Lebih lanjut Buya menjelaskan, “awalnya akal berpikir bebas, pada pertengahannya ia mulai ragu. Dan akhirnya ia mulai menyerah, lalu tunduk pada ketidakmampuannya memikirkan sesuatu yang absurd, yang terucap setelah itu adalah Laa ilaaha illallah (tiada tuhan selain allah). Tidak ada satupun makhluk dari yang terkecil hingga yang terbesar akan sanggup dikandidatkan sebagai Tuhan.”
Akhirnya, saya ucapkan terima kasih sudah mau membuang waktunya untuk mencicipi sepotong kue ini.
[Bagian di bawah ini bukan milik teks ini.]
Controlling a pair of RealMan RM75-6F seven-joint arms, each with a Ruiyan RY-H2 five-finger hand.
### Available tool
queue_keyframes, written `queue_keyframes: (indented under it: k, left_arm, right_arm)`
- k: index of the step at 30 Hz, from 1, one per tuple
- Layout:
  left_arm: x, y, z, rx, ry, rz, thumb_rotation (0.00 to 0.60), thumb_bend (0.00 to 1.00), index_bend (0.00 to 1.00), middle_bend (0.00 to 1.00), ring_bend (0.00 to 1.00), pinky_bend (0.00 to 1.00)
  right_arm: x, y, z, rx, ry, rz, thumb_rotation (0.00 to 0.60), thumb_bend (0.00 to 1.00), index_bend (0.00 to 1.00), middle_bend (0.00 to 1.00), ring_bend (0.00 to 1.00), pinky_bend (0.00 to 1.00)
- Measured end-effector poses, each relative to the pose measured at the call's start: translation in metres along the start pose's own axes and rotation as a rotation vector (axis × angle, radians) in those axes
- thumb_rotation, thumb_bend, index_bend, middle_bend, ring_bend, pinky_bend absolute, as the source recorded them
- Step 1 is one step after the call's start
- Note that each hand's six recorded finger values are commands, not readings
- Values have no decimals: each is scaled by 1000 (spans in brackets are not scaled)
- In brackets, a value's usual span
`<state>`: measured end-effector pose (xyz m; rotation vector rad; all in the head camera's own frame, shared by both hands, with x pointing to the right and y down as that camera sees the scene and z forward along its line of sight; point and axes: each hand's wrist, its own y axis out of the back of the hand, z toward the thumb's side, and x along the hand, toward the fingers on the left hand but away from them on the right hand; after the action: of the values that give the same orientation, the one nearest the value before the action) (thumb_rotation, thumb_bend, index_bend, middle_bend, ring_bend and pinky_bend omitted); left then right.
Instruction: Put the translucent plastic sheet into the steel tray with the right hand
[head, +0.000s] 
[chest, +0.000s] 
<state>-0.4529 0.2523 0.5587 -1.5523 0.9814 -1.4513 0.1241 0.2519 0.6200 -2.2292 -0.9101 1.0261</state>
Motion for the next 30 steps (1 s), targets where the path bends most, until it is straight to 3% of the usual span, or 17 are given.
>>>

Masih sangat banyak karya-karya Buya Hamka yang memerlukan usaha-usaha penyelidikan. Di situlah kita bisa menerawang serat-serat pikiran bermutu. Bibit bobot keilmuannya dapat dirasakan. Semoga beliau tersenyum di alam sana, segala amal yang ditinggalkannya menjadi sahabat terbaiknya. Lahu al-Fatihah.